_WORK REQUEST_. Review the material and extract every line in which the word "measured" occurs.
#### PROVIDED DATA
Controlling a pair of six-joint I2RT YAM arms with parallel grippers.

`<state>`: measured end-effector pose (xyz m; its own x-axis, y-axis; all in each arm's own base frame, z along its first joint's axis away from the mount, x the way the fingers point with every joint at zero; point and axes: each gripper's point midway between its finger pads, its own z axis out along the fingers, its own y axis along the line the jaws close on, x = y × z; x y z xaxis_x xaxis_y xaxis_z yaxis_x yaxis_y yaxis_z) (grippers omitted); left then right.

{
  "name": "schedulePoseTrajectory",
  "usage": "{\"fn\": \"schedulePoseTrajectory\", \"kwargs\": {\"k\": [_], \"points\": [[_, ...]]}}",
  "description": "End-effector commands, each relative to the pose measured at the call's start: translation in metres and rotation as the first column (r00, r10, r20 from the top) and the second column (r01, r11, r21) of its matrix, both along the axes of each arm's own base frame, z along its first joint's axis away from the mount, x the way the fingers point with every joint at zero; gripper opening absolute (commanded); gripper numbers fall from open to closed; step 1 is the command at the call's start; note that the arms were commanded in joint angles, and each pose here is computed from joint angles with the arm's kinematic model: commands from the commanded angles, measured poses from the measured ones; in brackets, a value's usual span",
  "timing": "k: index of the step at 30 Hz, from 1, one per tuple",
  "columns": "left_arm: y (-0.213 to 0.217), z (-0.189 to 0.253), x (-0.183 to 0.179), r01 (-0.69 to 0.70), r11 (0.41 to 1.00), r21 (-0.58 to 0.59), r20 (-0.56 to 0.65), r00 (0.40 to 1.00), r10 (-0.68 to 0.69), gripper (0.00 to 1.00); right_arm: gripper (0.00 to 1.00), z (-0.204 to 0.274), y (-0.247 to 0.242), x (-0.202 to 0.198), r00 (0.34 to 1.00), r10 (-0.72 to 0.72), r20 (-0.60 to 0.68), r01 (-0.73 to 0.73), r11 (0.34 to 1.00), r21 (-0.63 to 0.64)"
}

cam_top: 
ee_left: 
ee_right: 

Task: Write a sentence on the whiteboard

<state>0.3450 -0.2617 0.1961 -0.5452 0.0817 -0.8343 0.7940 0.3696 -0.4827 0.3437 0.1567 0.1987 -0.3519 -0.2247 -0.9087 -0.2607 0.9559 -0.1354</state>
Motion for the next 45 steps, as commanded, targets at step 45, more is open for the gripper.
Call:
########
_RESPONSE AREA_.
`<state>`: measured end-effector pose (xyz m; its own x-axis, y-axis; all in each arm's own base frame, z along its first joint's axis away from the mount, x the way the fingers point with every joint at zero; point and axes: each gripper's point midway between its finger pads, its own z axis out along the fingers, its own y axis along the line the jaws close on, x = y × z; x y z xaxis_x xaxis_y xaxis_z yaxis_x yaxis_y yaxis_z) (grippers omitted); left then right.
  "description": "End-effector commands, each relative to the pose measured at the call's start: translation in metres and rotation as the first column (r00, r10, r20 from the top) and the second column (r01, r11, r21) of its matrix, both along the axes of each arm's own base frame, z along its first joint's axis away from the mount, x the way the fingers point with every joint at zero; gripper opening absolute (commanded); gripper numbers fall from open to closed; step 1 is the command at the call's start; note that the arms were commanded in joint angles, and each pose here is computed from joint angles with the arm's kinematic model: commands from the commanded angles, measured poses from the measured ones; in brackets, a value's usual span",

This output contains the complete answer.